## GIVEN DATA
Start of Block
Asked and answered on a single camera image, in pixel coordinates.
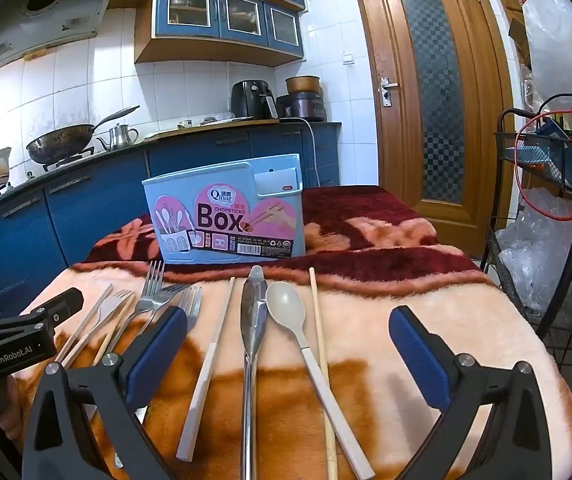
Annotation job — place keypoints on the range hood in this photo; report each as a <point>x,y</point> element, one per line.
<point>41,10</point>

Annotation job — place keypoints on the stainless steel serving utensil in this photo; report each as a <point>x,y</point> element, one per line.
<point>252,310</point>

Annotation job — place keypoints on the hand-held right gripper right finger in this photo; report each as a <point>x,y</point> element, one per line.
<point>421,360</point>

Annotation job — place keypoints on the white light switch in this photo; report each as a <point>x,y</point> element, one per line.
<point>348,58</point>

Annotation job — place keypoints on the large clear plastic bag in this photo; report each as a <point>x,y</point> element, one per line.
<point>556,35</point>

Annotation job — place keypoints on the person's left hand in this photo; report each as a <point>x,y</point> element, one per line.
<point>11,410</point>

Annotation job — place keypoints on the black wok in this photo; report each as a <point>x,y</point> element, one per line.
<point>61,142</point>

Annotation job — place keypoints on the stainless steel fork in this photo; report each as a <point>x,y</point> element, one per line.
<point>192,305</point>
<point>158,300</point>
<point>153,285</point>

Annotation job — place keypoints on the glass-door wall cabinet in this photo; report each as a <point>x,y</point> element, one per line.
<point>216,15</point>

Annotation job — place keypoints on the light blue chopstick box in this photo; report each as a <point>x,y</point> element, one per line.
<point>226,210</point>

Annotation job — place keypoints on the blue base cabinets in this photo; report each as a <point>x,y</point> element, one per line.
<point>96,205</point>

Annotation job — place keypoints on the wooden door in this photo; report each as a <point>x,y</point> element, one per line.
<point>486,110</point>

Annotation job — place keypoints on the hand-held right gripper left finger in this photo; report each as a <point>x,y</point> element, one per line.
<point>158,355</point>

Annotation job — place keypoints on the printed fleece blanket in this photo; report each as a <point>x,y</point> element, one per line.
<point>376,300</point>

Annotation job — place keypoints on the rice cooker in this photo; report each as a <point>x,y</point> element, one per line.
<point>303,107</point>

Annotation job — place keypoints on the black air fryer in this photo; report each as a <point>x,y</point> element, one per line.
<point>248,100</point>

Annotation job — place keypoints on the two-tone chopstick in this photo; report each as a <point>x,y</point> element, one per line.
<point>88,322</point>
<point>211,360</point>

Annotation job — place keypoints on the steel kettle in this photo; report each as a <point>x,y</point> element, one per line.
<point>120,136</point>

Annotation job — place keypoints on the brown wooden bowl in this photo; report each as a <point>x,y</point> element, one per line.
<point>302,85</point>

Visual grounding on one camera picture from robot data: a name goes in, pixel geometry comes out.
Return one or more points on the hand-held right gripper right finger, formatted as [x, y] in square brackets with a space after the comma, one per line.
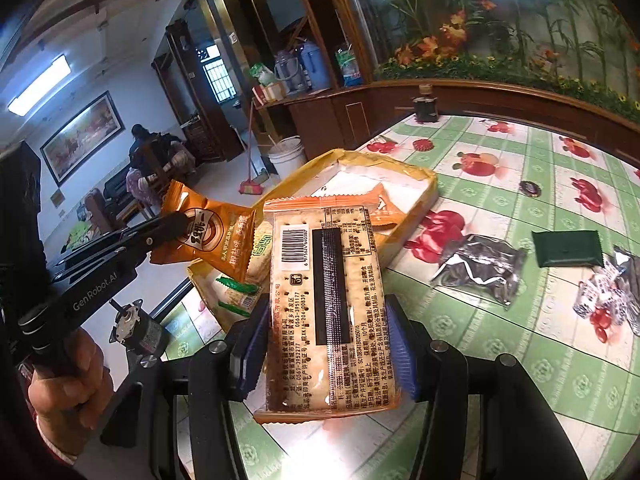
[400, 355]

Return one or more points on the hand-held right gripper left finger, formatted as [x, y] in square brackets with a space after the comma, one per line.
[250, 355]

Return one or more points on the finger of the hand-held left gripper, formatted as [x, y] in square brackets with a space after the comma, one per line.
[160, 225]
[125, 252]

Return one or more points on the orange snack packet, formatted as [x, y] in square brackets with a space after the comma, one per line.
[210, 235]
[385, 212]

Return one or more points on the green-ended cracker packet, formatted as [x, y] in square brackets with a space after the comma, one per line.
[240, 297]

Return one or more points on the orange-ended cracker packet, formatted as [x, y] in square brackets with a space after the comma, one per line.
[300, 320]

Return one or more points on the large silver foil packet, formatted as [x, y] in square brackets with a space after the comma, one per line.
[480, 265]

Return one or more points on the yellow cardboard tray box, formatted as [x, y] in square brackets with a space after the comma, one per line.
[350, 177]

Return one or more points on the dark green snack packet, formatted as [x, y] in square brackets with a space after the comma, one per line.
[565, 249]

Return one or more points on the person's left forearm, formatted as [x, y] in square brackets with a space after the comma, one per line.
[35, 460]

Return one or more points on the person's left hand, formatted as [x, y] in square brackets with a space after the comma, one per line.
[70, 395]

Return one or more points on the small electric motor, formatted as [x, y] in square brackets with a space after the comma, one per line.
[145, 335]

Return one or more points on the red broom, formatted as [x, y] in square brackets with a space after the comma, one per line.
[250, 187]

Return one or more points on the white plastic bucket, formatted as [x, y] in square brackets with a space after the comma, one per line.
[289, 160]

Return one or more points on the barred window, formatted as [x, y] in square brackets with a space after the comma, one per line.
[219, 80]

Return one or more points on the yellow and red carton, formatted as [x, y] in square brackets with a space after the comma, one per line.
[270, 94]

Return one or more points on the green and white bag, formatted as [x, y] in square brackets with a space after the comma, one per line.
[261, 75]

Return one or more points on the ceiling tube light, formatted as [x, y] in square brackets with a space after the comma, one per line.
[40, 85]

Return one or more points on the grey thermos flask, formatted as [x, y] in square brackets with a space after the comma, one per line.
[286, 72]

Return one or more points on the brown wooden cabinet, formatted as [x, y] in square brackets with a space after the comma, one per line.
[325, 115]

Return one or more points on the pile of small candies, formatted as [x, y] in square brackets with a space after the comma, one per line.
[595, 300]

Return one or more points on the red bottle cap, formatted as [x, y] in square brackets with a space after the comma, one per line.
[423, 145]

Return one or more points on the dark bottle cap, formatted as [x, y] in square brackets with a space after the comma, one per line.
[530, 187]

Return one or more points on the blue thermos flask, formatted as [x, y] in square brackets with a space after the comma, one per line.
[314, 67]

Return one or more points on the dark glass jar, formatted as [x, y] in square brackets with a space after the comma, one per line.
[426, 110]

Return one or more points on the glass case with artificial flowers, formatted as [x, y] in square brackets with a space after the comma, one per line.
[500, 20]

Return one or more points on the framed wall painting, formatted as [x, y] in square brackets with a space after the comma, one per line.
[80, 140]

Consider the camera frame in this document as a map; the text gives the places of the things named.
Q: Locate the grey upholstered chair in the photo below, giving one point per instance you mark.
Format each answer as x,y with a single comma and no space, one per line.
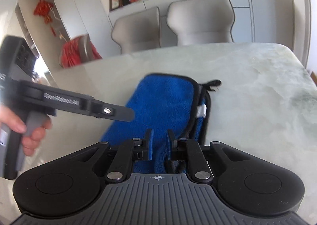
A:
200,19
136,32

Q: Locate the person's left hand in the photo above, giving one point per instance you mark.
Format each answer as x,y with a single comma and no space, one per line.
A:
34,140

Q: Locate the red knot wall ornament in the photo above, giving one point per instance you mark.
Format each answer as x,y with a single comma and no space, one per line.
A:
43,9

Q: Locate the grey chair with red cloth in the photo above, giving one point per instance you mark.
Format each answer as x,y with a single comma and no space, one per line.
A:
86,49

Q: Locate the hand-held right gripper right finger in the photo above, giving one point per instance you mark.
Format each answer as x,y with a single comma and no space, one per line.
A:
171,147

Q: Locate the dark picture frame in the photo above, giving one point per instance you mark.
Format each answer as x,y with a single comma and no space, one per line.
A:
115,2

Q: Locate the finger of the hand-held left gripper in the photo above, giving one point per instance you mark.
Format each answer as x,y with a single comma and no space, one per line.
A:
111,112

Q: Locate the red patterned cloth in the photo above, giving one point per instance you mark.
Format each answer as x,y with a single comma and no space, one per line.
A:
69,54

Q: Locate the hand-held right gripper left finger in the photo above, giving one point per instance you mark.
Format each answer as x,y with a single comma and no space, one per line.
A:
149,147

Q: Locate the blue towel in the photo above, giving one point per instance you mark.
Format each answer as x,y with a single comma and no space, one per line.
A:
End of Block
## YOUR OBJECTIVE
Set every record down again verbatim, without pictures.

## RESPONSE TO THE EXERCISE
Asked and answered on a single camera image, in pixel coordinates.
Annotation job — place keypoints on the range hood in this photo; report each as a <point>x,y</point> element, one per line.
<point>41,10</point>

Annotation job — place keypoints on the stainless steel serving utensil in this photo; report each as a <point>x,y</point> element, one per line.
<point>252,310</point>

Annotation job — place keypoints on the hand-held right gripper right finger in this photo; report each as a <point>x,y</point> element, one per line.
<point>421,360</point>

Annotation job — place keypoints on the white light switch in this photo; report each as a <point>x,y</point> element, one per line.
<point>348,58</point>

Annotation job — place keypoints on the large clear plastic bag in this photo; report each as a <point>x,y</point> element, one per line.
<point>556,35</point>

Annotation job — place keypoints on the person's left hand in this photo; report each as a <point>x,y</point> element, one per line.
<point>11,410</point>

Annotation job — place keypoints on the black wok in this photo; report each as a <point>x,y</point> element, one per line.
<point>61,142</point>

Annotation job — place keypoints on the stainless steel fork in this photo; report each as a <point>x,y</point> element, one per line.
<point>192,305</point>
<point>158,300</point>
<point>153,285</point>

Annotation job — place keypoints on the glass-door wall cabinet in this photo; report each as a <point>x,y</point> element, one per line.
<point>216,15</point>

Annotation job — place keypoints on the light blue chopstick box in this photo; report each as a <point>x,y</point> element, one per line.
<point>226,210</point>

Annotation job — place keypoints on the blue base cabinets in this photo; report each as a <point>x,y</point> element, one per line.
<point>96,205</point>

Annotation job — place keypoints on the wooden door in this photo; report each as a <point>x,y</point> element, one per line.
<point>486,110</point>

Annotation job — place keypoints on the hand-held right gripper left finger in this photo; report each as a <point>x,y</point> element, one per line.
<point>158,355</point>

Annotation job — place keypoints on the printed fleece blanket in this photo; report each as a <point>x,y</point> element, one per line.
<point>376,300</point>

Annotation job — place keypoints on the rice cooker in this photo; report each as a <point>x,y</point> element, one per line.
<point>303,107</point>

Annotation job — place keypoints on the black air fryer in this photo; report each as a <point>x,y</point> element, one per line.
<point>248,100</point>

Annotation job — place keypoints on the two-tone chopstick in this photo; report each as a <point>x,y</point> element, one per line.
<point>88,322</point>
<point>211,360</point>

Annotation job — place keypoints on the steel kettle in this photo; report each as a <point>x,y</point> element, one per line.
<point>120,136</point>

Annotation job — place keypoints on the brown wooden bowl in this photo; report each as a <point>x,y</point> element, one per line.
<point>302,85</point>

Visual grounding on one camera picture from robot data: a name goes in, pixel geometry comes out.
Return one or more points on the hand-held right gripper right finger, formatted as [x, y] in square brackets with a space after the comma, one per line.
[400, 355]

Return one or more points on the hand-held right gripper left finger, formatted as [x, y] in square brackets with a space after the comma, one per line.
[250, 355]

Return one or more points on the finger of the hand-held left gripper, formatted as [x, y] in square brackets with a space after the comma, one per line.
[160, 225]
[125, 252]

Return one or more points on the orange snack packet, formatted as [x, y] in square brackets with a space after the comma, one per line.
[210, 235]
[385, 212]

Return one or more points on the green-ended cracker packet, formatted as [x, y] in square brackets with a space after the comma, one per line.
[240, 297]

Return one or more points on the orange-ended cracker packet, formatted as [x, y] in square brackets with a space after the comma, one per line.
[300, 320]

Return one or more points on the large silver foil packet, formatted as [x, y] in square brackets with a space after the comma, one per line.
[480, 265]

Return one or more points on the yellow cardboard tray box, formatted as [x, y] in square brackets with a space after the comma, one per line.
[350, 177]

Return one or more points on the dark green snack packet, formatted as [x, y] in square brackets with a space after the comma, one per line.
[565, 249]

Return one or more points on the person's left forearm, formatted as [x, y] in square brackets with a space after the comma, one per line.
[35, 460]

Return one or more points on the person's left hand, formatted as [x, y] in square brackets with a space after the comma, one per line.
[70, 395]

Return one or more points on the small electric motor, formatted as [x, y] in square brackets with a space after the comma, one per line.
[145, 335]

Return one or more points on the red broom, formatted as [x, y] in square brackets with a space after the comma, one per line.
[250, 187]

Return one or more points on the white plastic bucket, formatted as [x, y] in square brackets with a space after the comma, one per line.
[289, 160]

Return one or more points on the barred window, formatted as [x, y] in square brackets with a space after the comma, one per line.
[219, 80]

Return one or more points on the yellow and red carton, formatted as [x, y] in square brackets with a space after the comma, one per line.
[270, 94]

Return one or more points on the green and white bag, formatted as [x, y] in square brackets with a space after the comma, one per line.
[261, 75]

Return one or more points on the ceiling tube light, formatted as [x, y] in square brackets with a space after the comma, one per line.
[40, 85]

Return one or more points on the grey thermos flask, formatted as [x, y] in square brackets with a space after the comma, one per line.
[286, 72]

Return one or more points on the brown wooden cabinet, formatted as [x, y] in square brackets with a space after the comma, one per line.
[325, 115]

Return one or more points on the pile of small candies, formatted as [x, y] in square brackets with a space after the comma, one per line.
[595, 300]

Return one or more points on the red bottle cap, formatted as [x, y] in square brackets with a space after the comma, one per line.
[423, 145]

Return one or more points on the dark bottle cap, formatted as [x, y] in square brackets with a space after the comma, one per line.
[530, 187]

Return one or more points on the blue thermos flask, formatted as [x, y] in square brackets with a space after the comma, one per line.
[314, 67]

Return one or more points on the dark glass jar, formatted as [x, y] in square brackets with a space after the comma, one per line.
[426, 110]

Return one or more points on the glass case with artificial flowers, formatted as [x, y] in square brackets with a space after the comma, one per line.
[500, 20]

Return one or more points on the framed wall painting, formatted as [x, y] in square brackets with a space after the comma, one per line.
[80, 140]

Consider the camera frame in this document as a map; the text gives the places of the things named.
Q: Locate the grey upholstered chair in the photo below, giving one point per instance you mark.
Format each answer as x,y with a single comma and no space, one per line.
A:
200,19
136,32

Q: Locate the person's left hand in the photo above, giving one point per instance you mark.
Format each answer as x,y with a single comma and no space, one per line.
A:
34,140

Q: Locate the red knot wall ornament in the photo above, giving one point per instance you mark.
Format each answer as x,y with a single comma and no space, one per line.
A:
43,9

Q: Locate the grey chair with red cloth in the photo above, giving one point per instance you mark.
Format each answer as x,y with a single comma and no space, one per line.
A:
86,49

Q: Locate the hand-held right gripper right finger in the photo above, giving one point per instance you mark.
Format each answer as x,y with a single comma and no space, one per line.
A:
171,147

Q: Locate the dark picture frame in the photo above, giving one point per instance you mark.
Format each answer as x,y with a single comma and no space, one per line.
A:
115,2

Q: Locate the finger of the hand-held left gripper in the photo above, giving one point per instance you mark.
Format each answer as x,y with a single comma and no space, one per line.
A:
111,112

Q: Locate the red patterned cloth in the photo above, giving one point per instance you mark.
Format each answer as x,y with a single comma and no space, one per line.
A:
69,54

Q: Locate the hand-held right gripper left finger in the photo above, giving one point per instance you mark.
Format each answer as x,y with a single comma and no space, one per line.
A:
149,147

Q: Locate the blue towel in the photo above, giving one point per instance you mark.
Format each answer as x,y with a single comma and no space, one per line.
A:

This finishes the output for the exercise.